For the entries that follow, restate word for word the line containing "the purple left", the line containing "This audit log entry records that a detector flagged the right", and every line that lies between them.
▬▬▬
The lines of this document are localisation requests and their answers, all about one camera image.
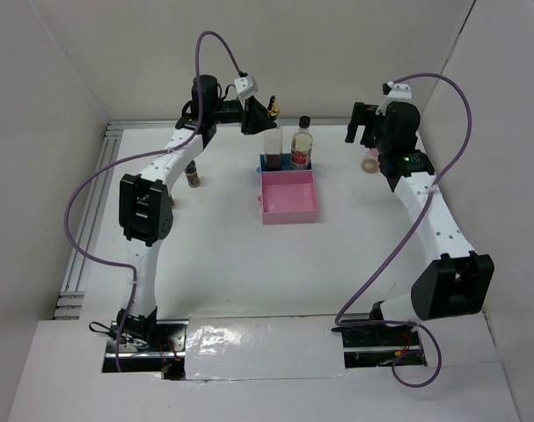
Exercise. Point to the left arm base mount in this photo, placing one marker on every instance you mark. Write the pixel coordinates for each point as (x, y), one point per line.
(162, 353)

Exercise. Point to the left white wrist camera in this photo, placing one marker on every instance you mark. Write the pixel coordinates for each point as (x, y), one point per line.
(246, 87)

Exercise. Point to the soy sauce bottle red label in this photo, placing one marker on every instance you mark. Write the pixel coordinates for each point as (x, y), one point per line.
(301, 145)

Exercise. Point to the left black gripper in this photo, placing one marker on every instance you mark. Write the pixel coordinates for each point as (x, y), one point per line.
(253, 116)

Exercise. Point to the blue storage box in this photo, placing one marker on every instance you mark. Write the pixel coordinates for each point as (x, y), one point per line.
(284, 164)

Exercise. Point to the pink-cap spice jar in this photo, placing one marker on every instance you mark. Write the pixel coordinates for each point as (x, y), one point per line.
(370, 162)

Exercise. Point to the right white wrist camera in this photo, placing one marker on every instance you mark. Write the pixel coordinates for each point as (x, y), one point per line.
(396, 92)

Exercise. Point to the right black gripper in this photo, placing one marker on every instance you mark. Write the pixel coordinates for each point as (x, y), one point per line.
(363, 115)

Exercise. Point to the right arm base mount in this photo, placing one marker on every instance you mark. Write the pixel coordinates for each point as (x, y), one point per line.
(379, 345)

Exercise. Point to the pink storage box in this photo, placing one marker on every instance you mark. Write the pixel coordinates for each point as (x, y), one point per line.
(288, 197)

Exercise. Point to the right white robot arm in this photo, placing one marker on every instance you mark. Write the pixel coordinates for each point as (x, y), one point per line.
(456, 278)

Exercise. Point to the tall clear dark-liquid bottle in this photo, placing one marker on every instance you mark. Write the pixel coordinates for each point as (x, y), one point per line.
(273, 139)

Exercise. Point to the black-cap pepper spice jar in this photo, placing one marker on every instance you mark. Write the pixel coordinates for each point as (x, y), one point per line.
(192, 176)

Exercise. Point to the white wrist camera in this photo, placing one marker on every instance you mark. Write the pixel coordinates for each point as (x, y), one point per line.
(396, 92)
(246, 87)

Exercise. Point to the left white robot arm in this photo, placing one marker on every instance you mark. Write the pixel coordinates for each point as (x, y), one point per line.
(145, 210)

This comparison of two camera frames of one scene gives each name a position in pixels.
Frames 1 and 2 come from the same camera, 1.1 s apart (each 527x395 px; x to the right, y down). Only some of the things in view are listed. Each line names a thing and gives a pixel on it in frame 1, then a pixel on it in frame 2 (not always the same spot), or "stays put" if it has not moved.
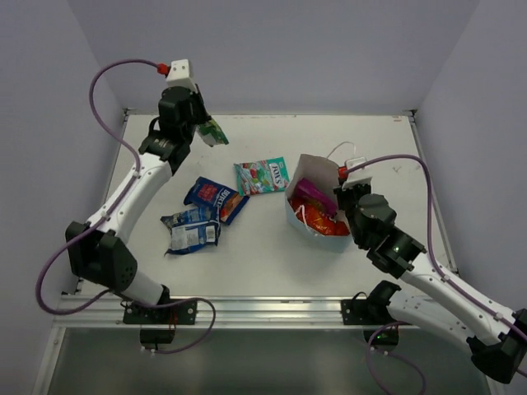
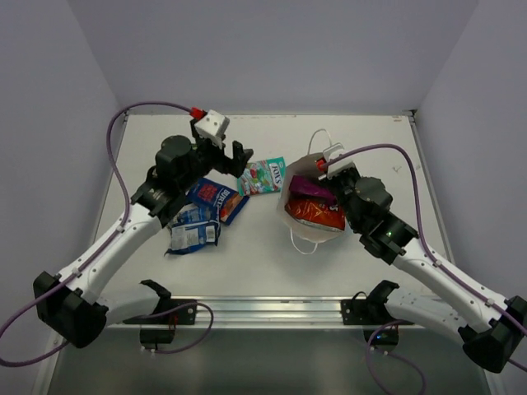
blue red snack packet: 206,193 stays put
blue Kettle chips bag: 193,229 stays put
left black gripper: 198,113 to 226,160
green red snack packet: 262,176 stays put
▬▬▬
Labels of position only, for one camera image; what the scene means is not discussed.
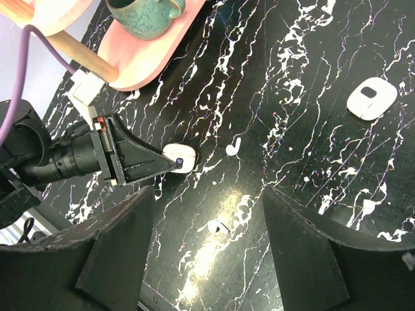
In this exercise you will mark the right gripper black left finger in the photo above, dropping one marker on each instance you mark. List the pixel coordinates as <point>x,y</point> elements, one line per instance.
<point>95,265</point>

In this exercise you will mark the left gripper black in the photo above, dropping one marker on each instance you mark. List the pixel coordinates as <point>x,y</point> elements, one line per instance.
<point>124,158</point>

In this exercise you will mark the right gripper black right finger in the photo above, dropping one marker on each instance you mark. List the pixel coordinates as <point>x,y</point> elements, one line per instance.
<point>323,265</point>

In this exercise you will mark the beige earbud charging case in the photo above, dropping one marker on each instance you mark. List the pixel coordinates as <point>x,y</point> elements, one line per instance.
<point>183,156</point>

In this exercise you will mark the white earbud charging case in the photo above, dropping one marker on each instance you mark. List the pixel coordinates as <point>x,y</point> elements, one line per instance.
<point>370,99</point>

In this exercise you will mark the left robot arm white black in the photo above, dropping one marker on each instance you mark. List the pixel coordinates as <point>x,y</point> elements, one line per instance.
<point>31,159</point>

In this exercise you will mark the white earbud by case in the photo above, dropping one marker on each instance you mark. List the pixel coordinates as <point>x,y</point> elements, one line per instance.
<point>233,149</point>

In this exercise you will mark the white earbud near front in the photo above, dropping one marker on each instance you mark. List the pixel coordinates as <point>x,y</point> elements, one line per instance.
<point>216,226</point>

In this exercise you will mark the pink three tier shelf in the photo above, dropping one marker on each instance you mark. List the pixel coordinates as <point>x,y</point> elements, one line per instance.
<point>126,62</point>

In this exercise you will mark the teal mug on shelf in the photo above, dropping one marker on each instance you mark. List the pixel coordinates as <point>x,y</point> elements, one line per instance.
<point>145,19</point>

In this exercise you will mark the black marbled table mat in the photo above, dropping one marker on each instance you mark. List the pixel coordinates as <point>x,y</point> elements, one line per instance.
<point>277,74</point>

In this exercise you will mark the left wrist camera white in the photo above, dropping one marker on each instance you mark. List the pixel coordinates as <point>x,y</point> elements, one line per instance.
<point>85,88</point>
▬▬▬
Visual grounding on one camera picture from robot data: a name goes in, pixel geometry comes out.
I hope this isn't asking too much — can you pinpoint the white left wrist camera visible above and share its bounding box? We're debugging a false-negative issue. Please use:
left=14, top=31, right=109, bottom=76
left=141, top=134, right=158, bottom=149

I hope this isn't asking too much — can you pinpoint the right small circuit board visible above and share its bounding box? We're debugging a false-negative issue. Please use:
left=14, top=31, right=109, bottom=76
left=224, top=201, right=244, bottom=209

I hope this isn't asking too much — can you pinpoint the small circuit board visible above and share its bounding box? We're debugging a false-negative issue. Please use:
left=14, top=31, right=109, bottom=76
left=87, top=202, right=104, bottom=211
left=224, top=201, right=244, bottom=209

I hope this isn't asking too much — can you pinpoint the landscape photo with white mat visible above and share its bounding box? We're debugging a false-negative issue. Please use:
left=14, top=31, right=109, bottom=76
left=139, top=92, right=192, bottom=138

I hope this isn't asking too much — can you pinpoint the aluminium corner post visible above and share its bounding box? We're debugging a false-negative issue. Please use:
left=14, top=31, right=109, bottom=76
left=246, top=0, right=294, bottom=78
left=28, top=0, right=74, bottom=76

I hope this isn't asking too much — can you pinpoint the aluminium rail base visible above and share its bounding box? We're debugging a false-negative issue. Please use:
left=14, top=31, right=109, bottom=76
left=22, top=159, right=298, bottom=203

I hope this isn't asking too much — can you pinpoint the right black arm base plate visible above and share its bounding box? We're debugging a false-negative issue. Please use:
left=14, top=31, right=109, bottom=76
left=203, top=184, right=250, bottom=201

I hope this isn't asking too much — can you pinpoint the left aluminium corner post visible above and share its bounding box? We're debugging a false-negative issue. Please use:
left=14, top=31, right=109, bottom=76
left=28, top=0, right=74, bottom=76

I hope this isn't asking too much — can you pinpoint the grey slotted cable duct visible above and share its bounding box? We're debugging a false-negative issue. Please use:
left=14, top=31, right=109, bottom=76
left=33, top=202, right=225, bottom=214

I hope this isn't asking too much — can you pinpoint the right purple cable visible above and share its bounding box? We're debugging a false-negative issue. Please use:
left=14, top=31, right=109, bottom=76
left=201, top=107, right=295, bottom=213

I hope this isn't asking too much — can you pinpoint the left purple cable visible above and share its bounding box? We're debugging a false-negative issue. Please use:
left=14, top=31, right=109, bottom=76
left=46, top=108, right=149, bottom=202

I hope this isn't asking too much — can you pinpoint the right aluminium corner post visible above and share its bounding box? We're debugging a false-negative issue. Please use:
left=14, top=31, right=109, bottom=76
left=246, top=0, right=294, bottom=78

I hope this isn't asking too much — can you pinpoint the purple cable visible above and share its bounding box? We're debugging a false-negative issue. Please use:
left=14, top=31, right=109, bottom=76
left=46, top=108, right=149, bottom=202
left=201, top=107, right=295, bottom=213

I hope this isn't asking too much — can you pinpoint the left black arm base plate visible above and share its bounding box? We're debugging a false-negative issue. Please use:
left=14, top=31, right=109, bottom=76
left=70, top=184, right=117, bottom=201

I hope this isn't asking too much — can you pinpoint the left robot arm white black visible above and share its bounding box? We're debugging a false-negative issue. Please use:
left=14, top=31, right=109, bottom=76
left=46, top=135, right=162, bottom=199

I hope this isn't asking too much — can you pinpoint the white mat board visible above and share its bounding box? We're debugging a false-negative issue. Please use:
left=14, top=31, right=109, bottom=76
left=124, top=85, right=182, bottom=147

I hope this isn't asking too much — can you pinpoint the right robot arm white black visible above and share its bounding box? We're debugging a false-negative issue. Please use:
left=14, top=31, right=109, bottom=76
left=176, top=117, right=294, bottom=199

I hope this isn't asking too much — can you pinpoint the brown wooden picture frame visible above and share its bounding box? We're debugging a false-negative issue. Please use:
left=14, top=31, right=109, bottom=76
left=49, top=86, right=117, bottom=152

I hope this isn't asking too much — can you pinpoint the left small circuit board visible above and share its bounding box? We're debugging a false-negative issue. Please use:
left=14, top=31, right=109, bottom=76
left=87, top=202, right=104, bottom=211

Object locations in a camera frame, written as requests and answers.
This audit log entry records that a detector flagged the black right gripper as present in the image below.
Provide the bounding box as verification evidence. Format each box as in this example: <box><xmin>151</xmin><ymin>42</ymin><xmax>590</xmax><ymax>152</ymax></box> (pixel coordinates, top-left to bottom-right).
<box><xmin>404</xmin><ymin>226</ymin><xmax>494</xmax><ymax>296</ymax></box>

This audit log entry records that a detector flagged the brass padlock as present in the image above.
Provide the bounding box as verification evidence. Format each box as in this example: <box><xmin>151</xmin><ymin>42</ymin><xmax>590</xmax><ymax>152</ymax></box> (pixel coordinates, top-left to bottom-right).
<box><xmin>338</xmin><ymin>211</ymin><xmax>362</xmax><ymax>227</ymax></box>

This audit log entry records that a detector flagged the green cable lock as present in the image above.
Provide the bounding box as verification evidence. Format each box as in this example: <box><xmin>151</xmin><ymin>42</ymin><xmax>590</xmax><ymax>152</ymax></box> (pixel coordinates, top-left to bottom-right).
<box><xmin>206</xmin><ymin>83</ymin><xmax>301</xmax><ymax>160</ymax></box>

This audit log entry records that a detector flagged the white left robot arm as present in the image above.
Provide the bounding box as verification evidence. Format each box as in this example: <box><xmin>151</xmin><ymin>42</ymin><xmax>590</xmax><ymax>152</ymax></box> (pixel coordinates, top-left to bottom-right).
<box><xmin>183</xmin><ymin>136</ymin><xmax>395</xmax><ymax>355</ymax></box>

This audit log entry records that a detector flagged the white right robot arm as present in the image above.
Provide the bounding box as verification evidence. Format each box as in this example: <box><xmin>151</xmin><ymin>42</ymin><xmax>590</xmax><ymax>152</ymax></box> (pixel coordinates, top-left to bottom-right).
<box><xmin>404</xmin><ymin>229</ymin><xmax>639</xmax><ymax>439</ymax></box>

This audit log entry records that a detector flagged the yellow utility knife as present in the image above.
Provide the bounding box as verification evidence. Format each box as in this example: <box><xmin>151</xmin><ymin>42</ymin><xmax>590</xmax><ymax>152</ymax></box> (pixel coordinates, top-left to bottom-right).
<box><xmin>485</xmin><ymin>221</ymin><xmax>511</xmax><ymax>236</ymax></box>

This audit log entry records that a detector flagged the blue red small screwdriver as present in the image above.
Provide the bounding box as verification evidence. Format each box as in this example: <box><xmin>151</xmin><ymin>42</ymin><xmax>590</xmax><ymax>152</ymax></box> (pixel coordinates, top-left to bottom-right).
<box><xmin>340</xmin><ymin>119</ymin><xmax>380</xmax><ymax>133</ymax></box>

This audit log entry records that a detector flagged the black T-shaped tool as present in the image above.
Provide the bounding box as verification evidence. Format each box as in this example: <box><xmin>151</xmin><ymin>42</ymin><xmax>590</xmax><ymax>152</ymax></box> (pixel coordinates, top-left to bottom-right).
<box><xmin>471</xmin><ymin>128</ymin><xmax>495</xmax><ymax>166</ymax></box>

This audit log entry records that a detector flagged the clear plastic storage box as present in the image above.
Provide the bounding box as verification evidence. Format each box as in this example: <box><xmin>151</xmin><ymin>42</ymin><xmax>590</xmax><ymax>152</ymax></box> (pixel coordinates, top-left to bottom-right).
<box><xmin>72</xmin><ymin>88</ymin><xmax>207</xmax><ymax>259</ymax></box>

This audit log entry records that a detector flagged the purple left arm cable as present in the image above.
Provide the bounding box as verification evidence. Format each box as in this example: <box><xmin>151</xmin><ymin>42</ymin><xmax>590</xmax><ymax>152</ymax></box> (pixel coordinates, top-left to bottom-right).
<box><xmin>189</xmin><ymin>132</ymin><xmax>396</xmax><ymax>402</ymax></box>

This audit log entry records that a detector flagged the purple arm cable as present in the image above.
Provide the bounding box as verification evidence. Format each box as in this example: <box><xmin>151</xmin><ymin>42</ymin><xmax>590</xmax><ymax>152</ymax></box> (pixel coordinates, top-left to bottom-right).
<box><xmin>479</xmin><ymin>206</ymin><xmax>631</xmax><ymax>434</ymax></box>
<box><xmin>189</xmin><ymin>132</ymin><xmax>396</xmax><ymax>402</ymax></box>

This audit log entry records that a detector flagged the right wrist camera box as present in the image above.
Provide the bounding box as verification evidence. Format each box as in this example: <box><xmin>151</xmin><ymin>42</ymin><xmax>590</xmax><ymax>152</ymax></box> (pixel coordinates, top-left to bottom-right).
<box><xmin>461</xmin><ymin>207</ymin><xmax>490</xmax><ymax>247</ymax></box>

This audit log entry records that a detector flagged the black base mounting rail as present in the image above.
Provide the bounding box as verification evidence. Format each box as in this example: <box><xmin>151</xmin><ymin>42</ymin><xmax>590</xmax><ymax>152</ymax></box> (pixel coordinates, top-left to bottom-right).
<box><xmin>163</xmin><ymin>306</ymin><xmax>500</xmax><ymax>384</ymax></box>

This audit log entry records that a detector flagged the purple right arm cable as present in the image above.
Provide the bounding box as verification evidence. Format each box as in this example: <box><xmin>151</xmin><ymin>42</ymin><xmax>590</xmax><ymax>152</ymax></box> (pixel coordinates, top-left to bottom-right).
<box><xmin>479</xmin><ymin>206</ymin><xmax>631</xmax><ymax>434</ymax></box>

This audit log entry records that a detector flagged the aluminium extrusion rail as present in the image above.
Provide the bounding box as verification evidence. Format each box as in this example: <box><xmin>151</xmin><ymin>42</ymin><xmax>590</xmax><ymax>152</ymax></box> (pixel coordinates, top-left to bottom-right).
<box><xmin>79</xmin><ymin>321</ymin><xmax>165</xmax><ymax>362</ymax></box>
▬▬▬
**Solved problem**
This audit log entry records that a detector flagged the purple left arm cable as present in the image above.
Provide the bounding box as verification evidence. Format each box as in this example: <box><xmin>151</xmin><ymin>42</ymin><xmax>590</xmax><ymax>152</ymax></box> (pixel coordinates, top-left to bottom-right).
<box><xmin>189</xmin><ymin>132</ymin><xmax>396</xmax><ymax>402</ymax></box>

This audit log entry records that a detector flagged the purple arm cable as present in the image above.
Provide the bounding box as verification evidence. Format each box as in this example: <box><xmin>151</xmin><ymin>42</ymin><xmax>590</xmax><ymax>152</ymax></box> (pixel coordinates, top-left to bottom-right).
<box><xmin>479</xmin><ymin>206</ymin><xmax>631</xmax><ymax>434</ymax></box>
<box><xmin>189</xmin><ymin>132</ymin><xmax>396</xmax><ymax>402</ymax></box>

This audit log entry records that a detector flagged the right wrist camera box as present in the image above.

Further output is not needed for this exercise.